Archaeological research has been a very important activity in Cerdanyola since 1986, when excavations began in the village of Ca n'Oliver by the CRAC and the City Council of Cerdanyola. Throughout these years, a great number of archaeological interventions have been carried out and have deepened the knowledge of the oldest history of Cerdanyola as well as giving to the Museum a very important archeological fund and a great diversity of scientific publications and dissemination.
Archaeological excavations are regulated by the Archaeological and Paleontological Interventions Decree and it is the Generalitat de Catalunya who has the competences and authorizes them. The Decree establishes that, once the archaeological work has been completed, the director or directors of the campaign are obliged to make a report on what has been done and, before two years, they must present to the Generalitat a report with the results of the investigation. Excavation reports can be consulted at the Archeology Service (Department of Culture, Portaferrissa, 1. Barcelona), upon request.
Archaeological interventions based on research projects that must have the support of a scientific institution (a university or a registered museum, such as Ca n'Oliver). The Generalitat authorizes and, when appropriate, subsidizes them on the basis of the submitted project and the competence of the management of the works and the research team. In Cerdanyola, the campaigns have been usually done during periods of vacations with the participation of university students. In recent years, Ca n'Oliver has been working with a team of professional archaeologists and university and high school students. Four archaeological sites have been the subject of planned excavation campaigns: the Iberian settlements of Ca n'Oliver and Can Xercavins and the settlements of the UAB Sports Center and the Faculty of Medicine. Excavation campaigns in the settlement of Ca n'Oliver began in 1986 and were discontinued in 1991 due to technical reasons.
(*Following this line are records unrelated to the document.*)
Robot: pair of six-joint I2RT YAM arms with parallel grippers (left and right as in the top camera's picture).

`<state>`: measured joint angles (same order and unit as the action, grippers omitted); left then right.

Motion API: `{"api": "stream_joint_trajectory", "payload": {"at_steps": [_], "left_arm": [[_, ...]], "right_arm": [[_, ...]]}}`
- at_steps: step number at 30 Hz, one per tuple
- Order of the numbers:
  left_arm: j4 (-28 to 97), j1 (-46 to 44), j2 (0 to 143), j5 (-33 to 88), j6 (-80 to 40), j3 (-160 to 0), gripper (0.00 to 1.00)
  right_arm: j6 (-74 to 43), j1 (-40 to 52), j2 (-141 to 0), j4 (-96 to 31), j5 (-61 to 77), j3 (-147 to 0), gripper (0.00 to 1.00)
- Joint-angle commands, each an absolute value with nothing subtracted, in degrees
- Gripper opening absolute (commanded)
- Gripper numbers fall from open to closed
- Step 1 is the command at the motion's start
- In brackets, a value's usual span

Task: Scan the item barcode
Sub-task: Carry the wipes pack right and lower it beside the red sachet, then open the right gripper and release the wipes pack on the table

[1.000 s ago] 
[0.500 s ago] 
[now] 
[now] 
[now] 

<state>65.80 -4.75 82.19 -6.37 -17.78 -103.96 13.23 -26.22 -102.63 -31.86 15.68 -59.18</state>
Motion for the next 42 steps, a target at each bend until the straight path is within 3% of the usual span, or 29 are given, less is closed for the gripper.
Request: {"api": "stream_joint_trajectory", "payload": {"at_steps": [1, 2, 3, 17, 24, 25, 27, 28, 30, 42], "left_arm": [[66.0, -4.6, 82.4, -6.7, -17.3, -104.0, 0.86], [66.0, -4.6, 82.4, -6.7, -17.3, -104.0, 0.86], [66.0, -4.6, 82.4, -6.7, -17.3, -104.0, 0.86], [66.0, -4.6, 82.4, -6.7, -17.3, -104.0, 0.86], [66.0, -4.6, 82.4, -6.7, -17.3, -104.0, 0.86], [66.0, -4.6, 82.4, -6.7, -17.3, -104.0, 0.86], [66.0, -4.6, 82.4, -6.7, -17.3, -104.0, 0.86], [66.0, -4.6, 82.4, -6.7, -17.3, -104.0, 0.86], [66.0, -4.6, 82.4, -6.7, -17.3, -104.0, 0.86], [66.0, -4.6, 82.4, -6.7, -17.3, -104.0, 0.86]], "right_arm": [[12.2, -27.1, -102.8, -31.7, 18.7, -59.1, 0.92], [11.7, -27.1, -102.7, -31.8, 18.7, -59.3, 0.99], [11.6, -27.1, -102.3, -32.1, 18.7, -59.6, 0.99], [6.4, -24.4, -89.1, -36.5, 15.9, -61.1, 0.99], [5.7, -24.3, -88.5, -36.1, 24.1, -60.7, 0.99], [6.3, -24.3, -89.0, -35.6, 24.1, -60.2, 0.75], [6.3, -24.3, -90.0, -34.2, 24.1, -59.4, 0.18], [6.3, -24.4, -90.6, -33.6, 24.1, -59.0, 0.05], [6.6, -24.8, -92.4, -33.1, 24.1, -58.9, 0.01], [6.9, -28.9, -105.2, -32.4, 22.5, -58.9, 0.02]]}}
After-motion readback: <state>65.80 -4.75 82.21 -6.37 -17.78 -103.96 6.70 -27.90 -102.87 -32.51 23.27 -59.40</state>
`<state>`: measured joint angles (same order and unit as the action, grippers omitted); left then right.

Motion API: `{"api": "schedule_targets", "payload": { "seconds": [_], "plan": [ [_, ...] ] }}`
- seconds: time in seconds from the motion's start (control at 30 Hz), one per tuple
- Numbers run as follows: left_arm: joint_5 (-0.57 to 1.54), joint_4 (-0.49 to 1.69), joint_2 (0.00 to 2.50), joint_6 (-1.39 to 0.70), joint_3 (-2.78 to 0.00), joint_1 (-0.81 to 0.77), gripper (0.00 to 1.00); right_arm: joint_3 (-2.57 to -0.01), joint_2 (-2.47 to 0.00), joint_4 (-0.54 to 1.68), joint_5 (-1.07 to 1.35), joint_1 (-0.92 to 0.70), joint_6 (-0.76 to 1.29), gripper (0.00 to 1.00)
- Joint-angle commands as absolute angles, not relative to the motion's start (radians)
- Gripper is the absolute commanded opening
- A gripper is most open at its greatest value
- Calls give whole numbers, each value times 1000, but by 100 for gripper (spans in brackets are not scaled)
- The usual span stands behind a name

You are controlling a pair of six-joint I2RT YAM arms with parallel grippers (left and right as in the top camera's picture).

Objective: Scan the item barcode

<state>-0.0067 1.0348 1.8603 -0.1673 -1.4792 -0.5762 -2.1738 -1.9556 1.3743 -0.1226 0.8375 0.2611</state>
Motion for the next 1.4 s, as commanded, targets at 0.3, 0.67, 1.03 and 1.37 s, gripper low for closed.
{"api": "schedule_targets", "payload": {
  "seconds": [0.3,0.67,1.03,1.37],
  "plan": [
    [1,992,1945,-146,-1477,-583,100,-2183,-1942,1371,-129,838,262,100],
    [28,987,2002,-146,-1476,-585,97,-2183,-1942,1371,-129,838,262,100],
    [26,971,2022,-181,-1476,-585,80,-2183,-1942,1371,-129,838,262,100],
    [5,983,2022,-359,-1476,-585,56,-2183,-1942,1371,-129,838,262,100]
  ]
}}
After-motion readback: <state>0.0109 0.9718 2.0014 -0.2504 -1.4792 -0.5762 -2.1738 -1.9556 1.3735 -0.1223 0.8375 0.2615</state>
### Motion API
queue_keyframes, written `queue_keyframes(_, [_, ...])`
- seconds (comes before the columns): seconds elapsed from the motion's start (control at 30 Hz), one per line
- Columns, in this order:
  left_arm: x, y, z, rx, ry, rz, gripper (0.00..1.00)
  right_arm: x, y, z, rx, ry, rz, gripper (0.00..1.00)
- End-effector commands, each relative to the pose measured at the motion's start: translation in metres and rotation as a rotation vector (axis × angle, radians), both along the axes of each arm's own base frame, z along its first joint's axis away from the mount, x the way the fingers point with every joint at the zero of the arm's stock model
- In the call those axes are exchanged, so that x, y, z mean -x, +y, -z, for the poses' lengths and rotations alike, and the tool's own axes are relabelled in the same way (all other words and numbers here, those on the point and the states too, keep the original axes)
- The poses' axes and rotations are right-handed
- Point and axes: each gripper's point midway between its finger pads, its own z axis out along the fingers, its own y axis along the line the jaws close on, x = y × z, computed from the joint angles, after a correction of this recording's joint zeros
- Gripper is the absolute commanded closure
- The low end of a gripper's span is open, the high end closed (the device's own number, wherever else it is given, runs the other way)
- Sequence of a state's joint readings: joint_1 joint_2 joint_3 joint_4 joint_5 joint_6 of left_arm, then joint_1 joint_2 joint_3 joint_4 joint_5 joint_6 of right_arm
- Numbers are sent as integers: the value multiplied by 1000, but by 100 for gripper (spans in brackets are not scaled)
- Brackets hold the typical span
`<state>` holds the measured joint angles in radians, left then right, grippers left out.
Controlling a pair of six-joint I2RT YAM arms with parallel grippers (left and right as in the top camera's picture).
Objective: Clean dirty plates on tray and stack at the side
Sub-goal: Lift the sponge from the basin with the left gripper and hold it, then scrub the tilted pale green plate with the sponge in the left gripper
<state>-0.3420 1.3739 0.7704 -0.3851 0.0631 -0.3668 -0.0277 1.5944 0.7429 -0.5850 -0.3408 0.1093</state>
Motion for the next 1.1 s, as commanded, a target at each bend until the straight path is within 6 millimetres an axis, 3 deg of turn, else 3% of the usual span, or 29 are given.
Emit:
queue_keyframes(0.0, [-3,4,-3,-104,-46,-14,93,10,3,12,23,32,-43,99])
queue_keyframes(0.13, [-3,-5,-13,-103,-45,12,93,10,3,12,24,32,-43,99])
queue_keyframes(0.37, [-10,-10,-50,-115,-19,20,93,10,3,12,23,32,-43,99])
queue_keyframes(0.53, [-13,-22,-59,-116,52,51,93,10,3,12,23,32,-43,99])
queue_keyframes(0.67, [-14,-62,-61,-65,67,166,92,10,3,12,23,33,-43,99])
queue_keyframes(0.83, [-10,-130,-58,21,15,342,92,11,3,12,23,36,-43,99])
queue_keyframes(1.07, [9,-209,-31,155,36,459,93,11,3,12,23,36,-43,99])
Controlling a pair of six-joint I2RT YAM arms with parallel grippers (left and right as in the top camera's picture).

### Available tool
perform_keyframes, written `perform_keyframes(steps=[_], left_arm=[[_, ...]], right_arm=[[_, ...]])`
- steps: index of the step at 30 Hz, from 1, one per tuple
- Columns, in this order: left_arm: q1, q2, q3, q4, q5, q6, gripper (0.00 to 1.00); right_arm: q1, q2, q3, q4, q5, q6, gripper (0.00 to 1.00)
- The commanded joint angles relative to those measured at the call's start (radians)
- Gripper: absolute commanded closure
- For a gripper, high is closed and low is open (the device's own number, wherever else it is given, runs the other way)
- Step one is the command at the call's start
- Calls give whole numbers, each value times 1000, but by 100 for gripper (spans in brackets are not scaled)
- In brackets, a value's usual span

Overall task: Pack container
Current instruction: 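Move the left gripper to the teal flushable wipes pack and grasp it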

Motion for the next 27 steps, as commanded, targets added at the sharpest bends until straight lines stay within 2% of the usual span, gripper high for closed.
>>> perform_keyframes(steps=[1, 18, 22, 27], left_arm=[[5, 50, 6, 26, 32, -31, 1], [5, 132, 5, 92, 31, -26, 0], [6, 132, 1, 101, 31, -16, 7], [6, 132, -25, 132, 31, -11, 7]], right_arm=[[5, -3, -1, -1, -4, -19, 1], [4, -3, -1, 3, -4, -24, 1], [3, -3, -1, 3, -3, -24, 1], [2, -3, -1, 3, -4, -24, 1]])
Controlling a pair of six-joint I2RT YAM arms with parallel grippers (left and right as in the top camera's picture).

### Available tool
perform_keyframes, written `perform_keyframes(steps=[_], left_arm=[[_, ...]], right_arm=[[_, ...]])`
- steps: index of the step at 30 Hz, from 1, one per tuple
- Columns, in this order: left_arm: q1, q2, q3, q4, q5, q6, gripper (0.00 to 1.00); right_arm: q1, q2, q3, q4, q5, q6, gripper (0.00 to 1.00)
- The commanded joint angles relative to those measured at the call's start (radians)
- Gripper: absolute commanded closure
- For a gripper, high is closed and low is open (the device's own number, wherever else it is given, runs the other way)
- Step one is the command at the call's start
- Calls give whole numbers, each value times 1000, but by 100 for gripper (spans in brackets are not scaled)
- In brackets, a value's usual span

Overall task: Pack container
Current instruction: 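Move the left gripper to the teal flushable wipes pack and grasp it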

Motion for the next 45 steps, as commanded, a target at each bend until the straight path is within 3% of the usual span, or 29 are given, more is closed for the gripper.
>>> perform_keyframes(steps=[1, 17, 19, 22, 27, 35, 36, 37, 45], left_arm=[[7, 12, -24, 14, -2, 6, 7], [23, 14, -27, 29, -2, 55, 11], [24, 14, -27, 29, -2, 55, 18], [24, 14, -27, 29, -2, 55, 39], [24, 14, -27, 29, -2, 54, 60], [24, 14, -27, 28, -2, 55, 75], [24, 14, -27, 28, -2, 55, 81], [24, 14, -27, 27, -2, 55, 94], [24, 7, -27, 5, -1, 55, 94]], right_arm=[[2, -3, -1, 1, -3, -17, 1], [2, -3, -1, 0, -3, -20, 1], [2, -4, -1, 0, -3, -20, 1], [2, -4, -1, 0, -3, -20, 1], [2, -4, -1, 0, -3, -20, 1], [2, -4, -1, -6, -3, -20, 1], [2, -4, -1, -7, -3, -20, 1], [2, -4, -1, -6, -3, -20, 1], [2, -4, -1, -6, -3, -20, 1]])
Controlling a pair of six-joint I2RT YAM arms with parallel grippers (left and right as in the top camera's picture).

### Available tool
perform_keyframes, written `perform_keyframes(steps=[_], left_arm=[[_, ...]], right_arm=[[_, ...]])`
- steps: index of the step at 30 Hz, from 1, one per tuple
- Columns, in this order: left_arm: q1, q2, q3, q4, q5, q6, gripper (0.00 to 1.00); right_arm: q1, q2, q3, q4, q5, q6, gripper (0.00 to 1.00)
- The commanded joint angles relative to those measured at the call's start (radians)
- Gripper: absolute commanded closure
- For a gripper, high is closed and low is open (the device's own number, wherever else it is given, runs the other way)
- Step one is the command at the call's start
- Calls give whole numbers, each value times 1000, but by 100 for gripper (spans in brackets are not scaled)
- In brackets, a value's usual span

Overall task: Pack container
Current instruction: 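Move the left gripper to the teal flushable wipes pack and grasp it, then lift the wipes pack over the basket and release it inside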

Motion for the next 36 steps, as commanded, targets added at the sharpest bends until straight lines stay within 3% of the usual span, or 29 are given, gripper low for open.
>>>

At that time, interventions began in the settlement of Can Xercavins. In 1998 the works started again until today, with an interruption linked to the construction of the Museum (2009-2010). Until 1991, archaeological interventions in Ca n'Oliver were made with archaeology students from different universities in Spain. After the campaign ended, the remains were covered with sand to protect the site. The settlement could not be visited and the results of the research were limited to the scientific community. In 1998 the site is excavated combining professional archaeologists and students from Catalan universities, restoring and marking the remains and, since 1999, it is open to the public. The settlement of Can Xercavins is a small village located next to Collserola in a small elevation. Because of its typology and chronology it is a very interesting settlement to understand the exploitation of the territory during the Iberian time in Laietania. It was excavated between 1991 and 1998 and in 2002. The site of the UAB Sports Center is a deposit formed by pits that go from the Neolithic to the Iberian period and reflect the continuity of settlement of certain places in the Vallès plain.
The site was excavated in 1982 by UAB students under the direction of Professor José Luis Maya. During the years 1988 and 1990 the excavations were directed by the CRAC and the City Council. In 1994, the last intervention in the deposit was made, and then it was considered totally depleted. The site of the Faculty of Medicine is an Iberian settlement similar to a farm that stretched across a small rise in the UAB campus. It was excavated during the academic year of 1997 and 1998 within the program of archeology apprenticeships for UAB students. The deposit is totally depleted.
Generally, these are archaeological interventions linked to the discovery of archaeological remains or evidences in a public or private work. Usually the works stop or move to another point while archaeologists document the remains. As in the case of programmed excavations, the Generalitat is who authorizes the intervention and who establishes if the located remains, once excavated, can be destroyed or will be preserved.
In Cerdanyola a large number of emergency archaeological interventions have been made linked to the urban expansion of Cerdanyola. Only the site of the Chalcolithic hypogeum of the Paris street in Cerdanyola has been an intervention within the town. Most of the excavations have been done, therefore, in the area that today configures the Parc de l'Alba. Also in the Natural Park of the Collserola mountain range have been made some urgent archaeological interventions or linked to the rehabilitation of a building.
In the church of Sant Iscle i Santa Victòria de les Feixes and the hermitage of Santa Maria de les Feixes excavations have been made, and near the farmhouse of Can Coll, in the street Canaletes de Montflorit and in a path in Can Bertran have been documented very damaged remains from different times. Emergency interventions at the Parc de l'Alba (Vallès Technological Park, Autonomous University of Barcelona, Synchrotron, etc.) were presented at the exhibition Abans de l’Alba. Recerca i patrimoni (“Before Dawn, Research and Heritage”) and are included in the exhibition catalog (Francès, Argelagues Guardia, 2016).